#### [Your instructions]
Exact copies of the records below are required.

#### [Input data]
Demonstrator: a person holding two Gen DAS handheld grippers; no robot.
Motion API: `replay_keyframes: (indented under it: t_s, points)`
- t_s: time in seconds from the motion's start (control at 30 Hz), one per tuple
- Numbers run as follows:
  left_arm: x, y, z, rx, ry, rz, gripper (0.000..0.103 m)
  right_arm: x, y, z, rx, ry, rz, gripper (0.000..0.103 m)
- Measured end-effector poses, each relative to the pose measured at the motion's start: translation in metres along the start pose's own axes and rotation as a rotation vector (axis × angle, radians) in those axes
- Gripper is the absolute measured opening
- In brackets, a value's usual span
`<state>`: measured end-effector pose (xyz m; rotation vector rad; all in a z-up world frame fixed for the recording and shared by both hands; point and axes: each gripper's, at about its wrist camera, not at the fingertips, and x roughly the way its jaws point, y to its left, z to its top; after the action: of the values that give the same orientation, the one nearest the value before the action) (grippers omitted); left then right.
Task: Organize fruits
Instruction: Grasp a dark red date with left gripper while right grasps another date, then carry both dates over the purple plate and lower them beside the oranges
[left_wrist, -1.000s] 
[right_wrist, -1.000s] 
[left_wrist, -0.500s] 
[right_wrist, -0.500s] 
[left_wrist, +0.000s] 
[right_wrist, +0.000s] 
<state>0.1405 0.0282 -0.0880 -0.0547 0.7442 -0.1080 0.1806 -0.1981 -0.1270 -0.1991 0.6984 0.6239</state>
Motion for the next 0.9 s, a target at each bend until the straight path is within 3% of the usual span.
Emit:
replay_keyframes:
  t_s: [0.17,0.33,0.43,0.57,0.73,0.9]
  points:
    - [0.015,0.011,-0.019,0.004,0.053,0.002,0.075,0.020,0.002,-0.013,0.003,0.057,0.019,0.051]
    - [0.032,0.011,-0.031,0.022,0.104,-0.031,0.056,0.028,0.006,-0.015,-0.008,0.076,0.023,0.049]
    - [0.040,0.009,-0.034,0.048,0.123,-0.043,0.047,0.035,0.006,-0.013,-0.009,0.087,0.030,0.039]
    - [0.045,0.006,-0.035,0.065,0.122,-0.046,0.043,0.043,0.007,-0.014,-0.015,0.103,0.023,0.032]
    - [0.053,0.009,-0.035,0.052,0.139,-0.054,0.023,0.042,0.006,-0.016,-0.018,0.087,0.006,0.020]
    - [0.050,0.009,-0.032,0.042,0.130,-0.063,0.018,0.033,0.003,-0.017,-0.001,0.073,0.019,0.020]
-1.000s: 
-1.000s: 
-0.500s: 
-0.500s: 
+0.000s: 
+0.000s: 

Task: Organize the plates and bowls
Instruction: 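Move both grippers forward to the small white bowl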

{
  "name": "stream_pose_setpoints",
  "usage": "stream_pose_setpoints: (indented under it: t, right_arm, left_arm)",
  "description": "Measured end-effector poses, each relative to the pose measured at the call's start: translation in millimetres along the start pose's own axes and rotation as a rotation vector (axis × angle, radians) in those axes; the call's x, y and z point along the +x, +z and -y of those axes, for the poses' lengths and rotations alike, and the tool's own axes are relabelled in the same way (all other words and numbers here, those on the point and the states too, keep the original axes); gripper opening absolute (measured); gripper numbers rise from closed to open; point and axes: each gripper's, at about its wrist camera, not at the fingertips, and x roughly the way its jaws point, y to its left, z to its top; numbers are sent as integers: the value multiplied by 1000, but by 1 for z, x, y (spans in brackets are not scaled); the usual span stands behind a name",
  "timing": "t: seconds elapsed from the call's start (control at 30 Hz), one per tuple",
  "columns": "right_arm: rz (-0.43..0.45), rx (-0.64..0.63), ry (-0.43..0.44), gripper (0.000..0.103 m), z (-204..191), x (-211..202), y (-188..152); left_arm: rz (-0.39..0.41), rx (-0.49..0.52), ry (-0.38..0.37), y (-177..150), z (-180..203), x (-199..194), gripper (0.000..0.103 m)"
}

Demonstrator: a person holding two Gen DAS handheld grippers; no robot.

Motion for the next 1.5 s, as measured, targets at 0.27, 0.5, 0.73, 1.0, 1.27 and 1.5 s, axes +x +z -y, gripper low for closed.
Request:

#### [Answer for this exercise]
Demonstrator: a person holding two Gen DAS handheld grippers; no robot.
Motion API: `replay_keyframes: (indented under it: t_s, points)`
- t_s: time in seconds from the motion's start (control at 30 Hz), one per tuple
- Numbers run as follows:
  left_arm: x, y, z, rx, ry, rz, gripper (0.000..0.103 m)
  right_arm: x, y, z, rx, ry, rz, gripper (0.000..0.103 m)
- Measured end-effector poses, each relative to the pose measured at the motion's start: translation in metres along the start pose's own axes and rotation as a rotation vector (axis × angle, radians) in those axes
- Gripper is the absolute measured opening
- In brackets, a value's usual span
`<state>`: measured end-effector pose (xyz m; rotation vector rad; all in a z-up world frame fixed for the recording and shared by both hands; point and axes: each gripper's, at about its wrist camera, not at the fingertips, and x roughly the way its jaws point, y to its left, z to its top; after the action: of the values that give the same orientation, the one nearest the value before the action) (grippers omitted); left then right.
Task: Organize fruits
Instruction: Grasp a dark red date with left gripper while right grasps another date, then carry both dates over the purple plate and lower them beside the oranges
[left_wrist, -1.000s] 
[right_wrist, -1.000s] 
[left_wrist, -0.500s] 
[right_wrist, -0.500s] 
[left_wrist, +0.000s] 
[right_wrist, +0.000s] 
<state>0.1405 0.0282 -0.0880 -0.0547 0.7442 -0.1080 0.1806 -0.1981 -0.1270 -0.1991 0.6984 0.6239</state>
Motion for the next 0.9 s, a target at each bend until the straight path is within 3% of the usual span.
Emit:
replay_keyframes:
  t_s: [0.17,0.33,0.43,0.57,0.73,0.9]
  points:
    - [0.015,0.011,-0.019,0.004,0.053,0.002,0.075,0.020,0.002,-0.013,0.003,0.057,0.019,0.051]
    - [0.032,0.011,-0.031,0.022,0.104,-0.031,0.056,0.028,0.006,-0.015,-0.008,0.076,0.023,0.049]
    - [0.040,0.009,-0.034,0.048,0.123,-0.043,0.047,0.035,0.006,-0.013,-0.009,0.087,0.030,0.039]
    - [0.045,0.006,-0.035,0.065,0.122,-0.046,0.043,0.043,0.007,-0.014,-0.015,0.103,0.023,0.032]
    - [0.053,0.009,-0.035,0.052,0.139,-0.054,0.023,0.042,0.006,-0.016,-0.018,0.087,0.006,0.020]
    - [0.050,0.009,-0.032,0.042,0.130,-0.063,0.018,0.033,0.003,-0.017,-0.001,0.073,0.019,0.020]
-1.000s: 
-1.000s: 
-0.500s: 
-0.500s: 
+0.000s: 
+0.000s: 

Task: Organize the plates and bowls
Instruction: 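Move both grippers forward to the small white bowl
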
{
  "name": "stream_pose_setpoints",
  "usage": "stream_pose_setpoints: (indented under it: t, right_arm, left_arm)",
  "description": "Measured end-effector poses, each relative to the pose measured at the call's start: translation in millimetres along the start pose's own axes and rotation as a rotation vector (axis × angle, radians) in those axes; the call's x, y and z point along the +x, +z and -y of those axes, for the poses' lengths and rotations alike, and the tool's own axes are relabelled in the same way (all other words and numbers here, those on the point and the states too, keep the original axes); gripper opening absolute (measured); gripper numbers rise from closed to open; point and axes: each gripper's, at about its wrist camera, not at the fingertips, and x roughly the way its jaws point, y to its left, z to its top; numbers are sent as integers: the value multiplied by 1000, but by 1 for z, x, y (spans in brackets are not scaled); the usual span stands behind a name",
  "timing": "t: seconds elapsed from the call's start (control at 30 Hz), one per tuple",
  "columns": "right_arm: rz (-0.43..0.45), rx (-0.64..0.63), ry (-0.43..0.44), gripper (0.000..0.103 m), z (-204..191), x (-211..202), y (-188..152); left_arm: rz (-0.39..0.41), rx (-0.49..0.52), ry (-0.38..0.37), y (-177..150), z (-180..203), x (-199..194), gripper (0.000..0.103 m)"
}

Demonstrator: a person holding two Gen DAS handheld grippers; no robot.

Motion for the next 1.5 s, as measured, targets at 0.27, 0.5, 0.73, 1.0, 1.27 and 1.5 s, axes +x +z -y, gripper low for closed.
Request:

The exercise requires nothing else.